TASK DIRECTIONS:
The expected response is the full set of records, unchanged.

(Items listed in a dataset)
*** Begin section ***
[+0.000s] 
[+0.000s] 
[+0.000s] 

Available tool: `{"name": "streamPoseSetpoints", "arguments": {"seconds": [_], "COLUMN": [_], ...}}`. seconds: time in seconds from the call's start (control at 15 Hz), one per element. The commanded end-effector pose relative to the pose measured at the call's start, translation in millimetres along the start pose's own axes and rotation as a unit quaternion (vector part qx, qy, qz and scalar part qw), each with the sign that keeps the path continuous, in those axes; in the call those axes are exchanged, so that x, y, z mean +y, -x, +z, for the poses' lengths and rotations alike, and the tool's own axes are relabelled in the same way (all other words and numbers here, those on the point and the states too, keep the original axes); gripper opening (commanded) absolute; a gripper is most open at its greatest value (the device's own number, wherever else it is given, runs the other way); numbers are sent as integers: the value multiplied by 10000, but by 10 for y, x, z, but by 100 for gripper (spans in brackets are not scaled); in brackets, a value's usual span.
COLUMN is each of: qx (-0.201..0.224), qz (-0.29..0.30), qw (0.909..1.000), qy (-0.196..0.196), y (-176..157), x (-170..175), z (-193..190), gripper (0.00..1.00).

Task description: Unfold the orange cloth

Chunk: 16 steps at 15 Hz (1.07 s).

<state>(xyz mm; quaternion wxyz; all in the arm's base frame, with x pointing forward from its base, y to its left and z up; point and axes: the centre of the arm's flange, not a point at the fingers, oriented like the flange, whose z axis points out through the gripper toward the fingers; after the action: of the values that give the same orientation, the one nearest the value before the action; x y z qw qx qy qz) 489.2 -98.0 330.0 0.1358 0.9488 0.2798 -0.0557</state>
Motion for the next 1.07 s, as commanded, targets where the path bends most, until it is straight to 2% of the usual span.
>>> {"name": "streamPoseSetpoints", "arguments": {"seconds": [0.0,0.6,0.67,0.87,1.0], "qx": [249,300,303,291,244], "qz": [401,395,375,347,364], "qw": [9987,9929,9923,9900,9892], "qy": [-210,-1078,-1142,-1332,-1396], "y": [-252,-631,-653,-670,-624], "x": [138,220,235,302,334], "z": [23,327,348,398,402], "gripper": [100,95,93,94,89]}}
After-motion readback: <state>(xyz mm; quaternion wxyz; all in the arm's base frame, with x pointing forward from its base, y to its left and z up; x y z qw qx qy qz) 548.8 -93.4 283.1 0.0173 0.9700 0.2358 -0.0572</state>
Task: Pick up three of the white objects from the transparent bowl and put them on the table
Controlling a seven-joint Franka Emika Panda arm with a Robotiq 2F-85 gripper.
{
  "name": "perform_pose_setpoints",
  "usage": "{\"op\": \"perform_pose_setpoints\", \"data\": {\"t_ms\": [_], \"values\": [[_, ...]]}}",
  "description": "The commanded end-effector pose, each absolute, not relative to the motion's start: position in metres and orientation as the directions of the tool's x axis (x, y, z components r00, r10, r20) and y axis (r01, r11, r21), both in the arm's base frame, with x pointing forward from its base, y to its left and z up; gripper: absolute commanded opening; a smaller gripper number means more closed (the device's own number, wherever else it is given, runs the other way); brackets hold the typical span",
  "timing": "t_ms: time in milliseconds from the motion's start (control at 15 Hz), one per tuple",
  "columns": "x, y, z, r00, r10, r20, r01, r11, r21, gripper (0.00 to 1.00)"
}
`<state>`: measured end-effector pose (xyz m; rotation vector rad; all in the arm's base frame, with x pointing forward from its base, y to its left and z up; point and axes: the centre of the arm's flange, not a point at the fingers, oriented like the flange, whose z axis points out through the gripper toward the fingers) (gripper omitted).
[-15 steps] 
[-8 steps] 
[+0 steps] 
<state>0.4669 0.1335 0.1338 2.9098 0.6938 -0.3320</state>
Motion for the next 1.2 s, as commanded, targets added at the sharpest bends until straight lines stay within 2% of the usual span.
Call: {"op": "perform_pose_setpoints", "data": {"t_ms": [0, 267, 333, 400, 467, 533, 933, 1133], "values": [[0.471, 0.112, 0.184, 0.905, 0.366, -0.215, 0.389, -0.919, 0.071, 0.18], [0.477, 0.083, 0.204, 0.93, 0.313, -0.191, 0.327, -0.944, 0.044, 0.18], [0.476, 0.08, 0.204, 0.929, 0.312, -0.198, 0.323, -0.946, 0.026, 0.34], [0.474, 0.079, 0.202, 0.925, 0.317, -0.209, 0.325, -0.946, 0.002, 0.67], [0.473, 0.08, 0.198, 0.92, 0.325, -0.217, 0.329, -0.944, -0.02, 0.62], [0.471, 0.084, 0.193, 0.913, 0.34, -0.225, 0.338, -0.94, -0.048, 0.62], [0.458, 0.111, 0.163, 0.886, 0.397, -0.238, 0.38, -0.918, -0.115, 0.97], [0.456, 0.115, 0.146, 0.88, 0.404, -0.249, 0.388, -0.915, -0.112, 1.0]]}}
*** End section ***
ANSWER BOX:
[+0.000s] 
[+0.000s] 
[+0.000s] 

Available tool: `{"name": "streamPoseSetpoints", "arguments": {"seconds": [_], "COLUMN": [_], ...}}`. seconds: time in seconds from the call's start (control at 15 Hz), one per element. The commanded end-effector pose relative to the pose measured at the call's start, translation in millimetres along the start pose's own axes and rotation as a unit quaternion (vector part qx, qy, qz and scalar part qw), each with the sign that keeps the path continuous, in those axes; in the call those axes are exchanged, so that x, y, z mean +y, -x, +z, for the poses' lengths and rotations alike, and the tool's own axes are relabelled in the same way (all other words and numbers here, those on the point and the states too, keep the original axes); gripper opening (commanded) absolute; a gripper is most open at its greatest value (the device's own number, wherever else it is given, runs the other way); numbers are sent as integers: the value multiplied by 10000, but by 10 for y, x, z, but by 100 for gripper (spans in brackets are not scaled); in brackets, a value's usual span.
COLUMN is each of: qx (-0.201..0.224), qz (-0.29..0.30), qw (0.909..1.000), qy (-0.196..0.196), y (-176..157), x (-170..175), z (-193..190), gripper (0.00..1.00).

Task description: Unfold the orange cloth

Chunk: 16 steps at 15 Hz (1.07 s).

<state>(xyz mm; quaternion wxyz; all in the arm's base frame, with x pointing forward from its base, y to its left and z up; point and axes: the centre of the arm's flange, not a point at the fingers, oriented like the flange, whose z axis points out through the gripper toward the fingers; after the action: of the values that give the same orientation, the one nearest the value before the action; x y z qw qx qy qz) 489.2 -98.0 330.0 0.1358 0.9488 0.2798 -0.0557</state>
Motion for the next 1.07 s, as commanded, targets where the path bends most, until it is straight to 2% of the usual span.
>>> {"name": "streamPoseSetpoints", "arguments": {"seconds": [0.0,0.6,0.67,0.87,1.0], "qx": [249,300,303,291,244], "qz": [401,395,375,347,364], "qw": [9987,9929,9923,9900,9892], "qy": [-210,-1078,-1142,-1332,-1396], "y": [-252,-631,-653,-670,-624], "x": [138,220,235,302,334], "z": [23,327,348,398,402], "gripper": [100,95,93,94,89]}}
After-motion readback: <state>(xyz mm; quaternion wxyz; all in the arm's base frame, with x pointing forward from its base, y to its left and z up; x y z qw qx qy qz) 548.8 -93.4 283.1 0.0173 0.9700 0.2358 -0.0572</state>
Task: Pick up three of the white objects from the transparent bowl and put them on the table
Controlling a seven-joint Franka Emika Panda arm with a Robotiq 2F-85 gripper.
{
  "name": "perform_pose_setpoints",
  "usage": "{\"op\": \"perform_pose_setpoints\", \"data\": {\"t_ms\": [_], \"values\": [[_, ...]]}}",
  "description": "The commanded end-effector pose, each absolute, not relative to the motion's start: position in metres and orientation as the directions of the tool's x axis (x, y, z components r00, r10, r20) and y axis (r01, r11, r21), both in the arm's base frame, with x pointing forward from its base, y to its left and z up; gripper: absolute commanded opening; a smaller gripper number means more closed (the device's own number, wherever else it is given, runs the other way); brackets hold the typical span",
  "timing": "t_ms: time in milliseconds from the motion's start (control at 15 Hz), one per tuple",
  "columns": "x, y, z, r00, r10, r20, r01, r11, r21, gripper (0.00 to 1.00)"
}
`<state>`: measured end-effector pose (xyz m; rotation vector rad; all in the arm's base frame, with x pointing forward from its base, y to its left and z up; point and axes: the centre of the arm's flange, not a point at the fingers, oriented like the flange, whose z axis points out through the gripper toward the fingers) (gripper omitted).
[-15 steps] 
[-8 steps] 
[+0 steps] 
<state>0.4669 0.1335 0.1338 2.9098 0.6938 -0.3320</state>
Motion for the next 1.2 s, as commanded, targets added at the sharpest bends until straight lines stay within 2% of the usual span.
Call: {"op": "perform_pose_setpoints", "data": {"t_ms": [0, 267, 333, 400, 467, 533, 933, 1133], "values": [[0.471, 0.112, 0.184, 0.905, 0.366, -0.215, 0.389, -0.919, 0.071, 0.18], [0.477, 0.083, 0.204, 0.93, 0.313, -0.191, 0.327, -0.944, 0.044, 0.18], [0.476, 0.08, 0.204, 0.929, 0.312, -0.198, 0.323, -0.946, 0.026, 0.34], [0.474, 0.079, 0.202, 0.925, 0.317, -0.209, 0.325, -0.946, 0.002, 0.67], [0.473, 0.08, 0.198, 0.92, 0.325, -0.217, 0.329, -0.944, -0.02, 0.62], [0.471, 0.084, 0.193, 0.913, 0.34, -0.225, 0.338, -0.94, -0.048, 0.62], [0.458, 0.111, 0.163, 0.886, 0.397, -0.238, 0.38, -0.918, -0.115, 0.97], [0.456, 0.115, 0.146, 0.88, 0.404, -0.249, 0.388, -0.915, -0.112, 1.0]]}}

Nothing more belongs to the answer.